Il dollaro ha raggiunto nuovi massimi del ciclo all'inizio della settimana, con il DXY che ha superato il picco di 105,90 toccato a marzo e si è spinto al di sopra della soglia psicologicamente chiave di 106. Come recita il vecchio detto, i trader "comprano dollari e indossano diamanti". Tuttavia, dopo dieci settimane di guadagni consecutivi, il dollaro ha ancora un po' di forza nel serbatoio o i ribassisti stanno per prendere il controllo?
Al momento, la bilancia dei rischi favorisce fortemente la prima ipotesi, con entrambi i lati del cosiddetto "sorriso del dollaro" che continuano a lavorare a favore del dollaro.
Da un lato, c'è il tema costante della sovraperformance economica degli Stati Uniti, o dell'eccezionalismo, che stimola la domanda. In una serie di dati, gli Stati Uniti stanno superando di gran lunga i loro omologhi del G10, registrando una disinflazione più rapida, una crescita più forte e un mercato del lavoro significativamente più resistente. Sebbene sia chiaro che il ciclo è in fase avanzata, si cominciano a vedere alcune crepe negli Stati Uniti, come altrove, con il Regno Unito che si avvicina sempre di più al precipizio dei mutui; l'eurozona che si sta piegando sotto il peso di un tasso di deposito della BCE da record, con la Germania che ora è il "malato d'Europa"; la Cina che non è riuscita a sperimentare alcuna forma di ripresa economica sostenibile dopo la pandemia e, infine, il Giappone che sta ancora lottando per raggiungere il suo obiettivo di inflazione accompagnato da una forte crescita degli utili.
Per il mercato dei cambi, tutto ciò ha permesso alla FOMC di inasprire la politica monetaria in misura maggiore rispetto alla maggior parte dei paesi del G10 e, cosa ancora più importante, probabilmente permetterà alla FOMC di rimanere in territorio restrittivo più a lungo rispetto alle altre banche centrali del G10. Il recente "dot plot", che prevede solo 50 pb di tagli l'anno prossimo (la metà di quanto previsto a giugno), ha visto il mercato retrocedere il prezzo del primo taglio al prossimo settembre e ha portato i Treasury a nuovi massimi pluriennali su tutta la curva, che ha subito un'impennata.

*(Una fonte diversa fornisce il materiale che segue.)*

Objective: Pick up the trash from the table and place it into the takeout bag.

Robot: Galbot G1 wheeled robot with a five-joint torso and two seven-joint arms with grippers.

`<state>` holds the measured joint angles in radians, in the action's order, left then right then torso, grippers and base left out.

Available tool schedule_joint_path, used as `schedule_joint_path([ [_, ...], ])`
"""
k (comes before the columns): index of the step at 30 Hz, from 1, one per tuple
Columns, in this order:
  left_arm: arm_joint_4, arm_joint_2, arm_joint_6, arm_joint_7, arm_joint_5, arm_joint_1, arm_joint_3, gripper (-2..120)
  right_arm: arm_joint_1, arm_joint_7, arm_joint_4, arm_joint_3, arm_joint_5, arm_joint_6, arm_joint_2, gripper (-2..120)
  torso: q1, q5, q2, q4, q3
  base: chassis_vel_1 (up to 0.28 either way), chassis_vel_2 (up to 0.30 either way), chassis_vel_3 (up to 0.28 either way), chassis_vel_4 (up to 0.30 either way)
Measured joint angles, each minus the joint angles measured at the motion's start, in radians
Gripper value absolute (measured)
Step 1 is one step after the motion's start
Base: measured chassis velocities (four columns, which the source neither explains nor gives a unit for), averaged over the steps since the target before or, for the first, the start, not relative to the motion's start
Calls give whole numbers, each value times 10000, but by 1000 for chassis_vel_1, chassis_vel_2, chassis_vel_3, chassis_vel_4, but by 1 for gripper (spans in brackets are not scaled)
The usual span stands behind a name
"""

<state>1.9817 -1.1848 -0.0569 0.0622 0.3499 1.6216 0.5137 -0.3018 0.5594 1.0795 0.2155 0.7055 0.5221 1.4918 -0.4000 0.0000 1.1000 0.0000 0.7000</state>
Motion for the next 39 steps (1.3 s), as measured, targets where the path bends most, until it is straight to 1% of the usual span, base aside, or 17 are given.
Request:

Dopo aver affrontato il lato dell'eccezionalità, che sembra duraturo, dobbiamo passare all'altro lato del sorriso del dollaro, ovvero l'avversione al rischio su larga scala.

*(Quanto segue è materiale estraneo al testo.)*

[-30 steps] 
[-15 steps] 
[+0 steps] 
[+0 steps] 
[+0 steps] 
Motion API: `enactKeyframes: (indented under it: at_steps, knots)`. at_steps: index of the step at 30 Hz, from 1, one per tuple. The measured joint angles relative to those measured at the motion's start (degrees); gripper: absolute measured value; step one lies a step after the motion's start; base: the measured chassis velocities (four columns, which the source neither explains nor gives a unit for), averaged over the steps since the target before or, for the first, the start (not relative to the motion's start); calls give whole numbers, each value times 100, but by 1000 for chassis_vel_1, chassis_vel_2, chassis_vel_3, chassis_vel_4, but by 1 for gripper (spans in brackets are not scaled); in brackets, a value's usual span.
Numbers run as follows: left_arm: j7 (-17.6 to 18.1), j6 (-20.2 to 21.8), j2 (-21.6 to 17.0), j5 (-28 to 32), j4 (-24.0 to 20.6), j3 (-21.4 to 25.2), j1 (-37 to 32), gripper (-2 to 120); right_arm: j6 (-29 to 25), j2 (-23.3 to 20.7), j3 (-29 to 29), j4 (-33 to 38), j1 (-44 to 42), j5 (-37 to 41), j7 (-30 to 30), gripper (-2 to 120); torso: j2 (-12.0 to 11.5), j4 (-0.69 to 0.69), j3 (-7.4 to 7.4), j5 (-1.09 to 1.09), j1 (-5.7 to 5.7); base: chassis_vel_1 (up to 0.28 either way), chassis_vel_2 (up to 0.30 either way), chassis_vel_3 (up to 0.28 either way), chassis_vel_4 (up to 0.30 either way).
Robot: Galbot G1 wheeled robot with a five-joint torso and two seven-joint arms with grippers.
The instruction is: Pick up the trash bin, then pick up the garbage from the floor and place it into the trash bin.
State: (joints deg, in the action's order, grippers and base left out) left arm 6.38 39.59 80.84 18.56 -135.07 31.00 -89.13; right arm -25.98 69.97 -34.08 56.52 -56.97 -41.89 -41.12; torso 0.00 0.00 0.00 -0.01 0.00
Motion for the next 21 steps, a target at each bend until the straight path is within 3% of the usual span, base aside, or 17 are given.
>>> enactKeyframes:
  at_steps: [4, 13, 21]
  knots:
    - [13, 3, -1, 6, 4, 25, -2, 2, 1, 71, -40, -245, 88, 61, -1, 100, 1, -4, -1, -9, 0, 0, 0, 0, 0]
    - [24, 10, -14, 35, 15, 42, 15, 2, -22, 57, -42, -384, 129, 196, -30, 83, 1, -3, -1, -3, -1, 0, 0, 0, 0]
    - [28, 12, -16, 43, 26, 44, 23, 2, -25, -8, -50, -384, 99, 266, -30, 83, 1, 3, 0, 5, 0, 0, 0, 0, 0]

Soprattutto a causa della posizione più restrittiva del previsto del FOMC e del conseguente aumento dei rendimenti del Tesoro, la propensione al rischio ha sofferto in modo significativo. L'S&P 500, ad esempio, ha perso circa il 6% nell'ultimo trimestre e ha sfondato la media mobile a 100 giorni per la prima volta da marzo, mentre altri indici di rischio come AUD/JPY e AUD/CHF sono stati messi sotto pressione negli ultimi tempi. In tempi come questi, in cui il rendimento del capitale ha la precedenza sul rendimento sul capitale, il biglietto verde ha una forte tendenza storica a sovraperformare.

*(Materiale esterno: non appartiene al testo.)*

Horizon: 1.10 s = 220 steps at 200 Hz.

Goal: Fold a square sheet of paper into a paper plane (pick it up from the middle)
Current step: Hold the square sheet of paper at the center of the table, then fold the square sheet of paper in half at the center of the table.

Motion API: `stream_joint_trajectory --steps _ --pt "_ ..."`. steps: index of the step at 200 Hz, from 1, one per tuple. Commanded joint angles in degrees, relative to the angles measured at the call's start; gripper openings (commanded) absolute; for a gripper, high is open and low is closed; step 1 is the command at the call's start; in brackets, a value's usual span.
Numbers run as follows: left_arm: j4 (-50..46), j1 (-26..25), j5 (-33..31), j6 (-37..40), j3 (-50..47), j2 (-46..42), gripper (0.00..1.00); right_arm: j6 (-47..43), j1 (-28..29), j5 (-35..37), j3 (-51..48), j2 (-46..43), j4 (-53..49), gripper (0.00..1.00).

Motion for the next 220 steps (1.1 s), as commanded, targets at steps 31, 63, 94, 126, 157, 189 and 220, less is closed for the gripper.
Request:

Il lato tecnico dell'equazione supporta questa visione fondamentale.
Come già osservato, il DXY fa trading a ridosso del precedente massimo storico a 105,90 e ha anche brevemente superato la soglia di 106. I tori sembrano decisamente in controllo della situazione e, sebbene la visione possa essere popolare, il posizionamento non mostra segni di eccessivo affollamento. I rialzisti sembrano decisamente in controllo della situazione e, sebbene la visione possa essere popolare, il posizionamento non mostra segni di eccessivo affollamento, con gli USD long ampiamente in linea con la media a 5 anni, che probabilmente pongono pochi ostacoli a ulteriori guadagni.
Di conseguenza, i rialzisti sembrano destinati a mantenere il sopravvento, puntando probabilmente a un movimento verso il 50% di ritracciamento del declino registrato tra la fine del 22 e l'inizio del 23, intorno a 107,20. Una rottura al di sotto della linea di tendenza ascendente in vigore da metà luglio, a 104,90, metterebbe in pericolo questa prospettiva.
È importante notare che i guadagni del biglietto verde potrebbero non essere percepiti allo stesso modo in tutto il G10. Quelli che sperimentano le dinamiche di crescita più deboli - vale a dire GBP, EUR e CHF - vedranno probabilmente i cali più significativi, mentre gli antipodi (ad esempio AUD e NZD) potrebbero essere più isolati, soprattutto se è stato raggiunto il "picco di pessimismo" per quanto riguarda il sentimento verso la Cina. Un movimento verso la metà dei 107 anni del DXY equivarrebbe, grosso modo, a EUR/USD a 1,0400 e GBP/USD a 1,2000, livelli che sembrano ragionevoli nel medio termine.